> [How to complete this task]
Find the word "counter" in the listing below, then return every line it appears in.

> [Input data]
■ ■ ■ ■
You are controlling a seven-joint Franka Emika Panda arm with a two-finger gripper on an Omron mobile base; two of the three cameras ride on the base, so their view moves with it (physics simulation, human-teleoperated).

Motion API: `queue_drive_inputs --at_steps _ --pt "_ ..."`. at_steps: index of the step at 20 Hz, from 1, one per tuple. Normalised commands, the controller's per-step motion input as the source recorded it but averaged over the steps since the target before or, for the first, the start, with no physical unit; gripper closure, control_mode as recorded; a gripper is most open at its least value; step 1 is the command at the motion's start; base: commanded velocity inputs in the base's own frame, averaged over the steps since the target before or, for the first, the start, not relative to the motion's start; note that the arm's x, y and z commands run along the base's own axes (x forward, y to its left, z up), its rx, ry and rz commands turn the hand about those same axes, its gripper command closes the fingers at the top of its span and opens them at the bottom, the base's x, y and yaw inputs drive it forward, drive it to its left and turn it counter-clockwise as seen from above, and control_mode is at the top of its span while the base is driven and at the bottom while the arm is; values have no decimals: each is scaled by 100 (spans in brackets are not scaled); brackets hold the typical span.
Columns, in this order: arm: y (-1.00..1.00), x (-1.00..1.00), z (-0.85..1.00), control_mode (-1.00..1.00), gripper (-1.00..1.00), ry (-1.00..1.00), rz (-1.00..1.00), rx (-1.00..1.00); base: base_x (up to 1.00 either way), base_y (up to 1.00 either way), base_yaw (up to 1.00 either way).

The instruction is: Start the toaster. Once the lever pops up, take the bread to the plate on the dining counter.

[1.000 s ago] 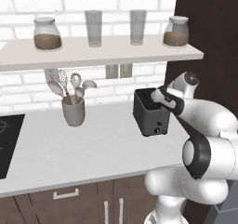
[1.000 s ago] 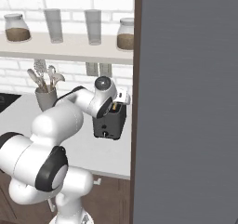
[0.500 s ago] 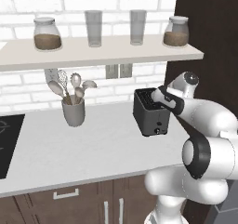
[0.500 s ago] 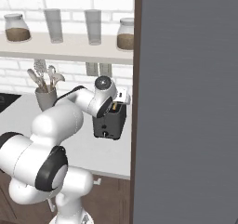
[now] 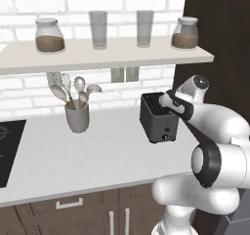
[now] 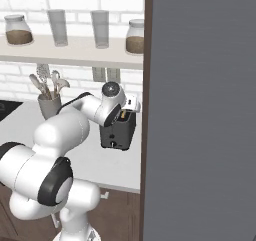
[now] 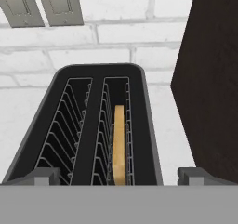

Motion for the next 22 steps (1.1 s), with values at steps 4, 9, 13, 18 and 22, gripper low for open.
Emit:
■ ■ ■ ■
> [Result for this task]
Motion API: `queue_drive_inputs --at_steps _ --pt "_ ..."`. at_steps: index of the step at 20 Hz, from 1, one per tuple. Normalised commands, the controller's per-step motion input as the source recorded it but averaged over the steps since the target before or, for the first, the start, with no physical unit; gripper closure, control_mode as recorded; a gripper is most open at its least value; step 1 is the command at the motion's start; base: commanded velocity inputs in the base's own frame, averaged over the steps since the target before or, for the first, the start, not relative to the motion's start; note that the arm's x, y and z commands run along the base's own axes (x forward, y to its left, z up), its rx, ry and rz commands turn the hand about those same axes, its gripper command closes the fingers at the top of its span and opens them at the bottom, the base's x, y and yaw inputs drive it forward, drive it to its left and turn it counter-clockwise as seen from above, and control_mode is at the top of its span while the base is driven and at the bottom while the arm is; values have no decimals: each is scaled by 100 (spans in brackets are not scaled); brackets hold the typical span.
The instruction is: Start the toaster. Once the lever pops up, take the bread to the plate on the dining counter.

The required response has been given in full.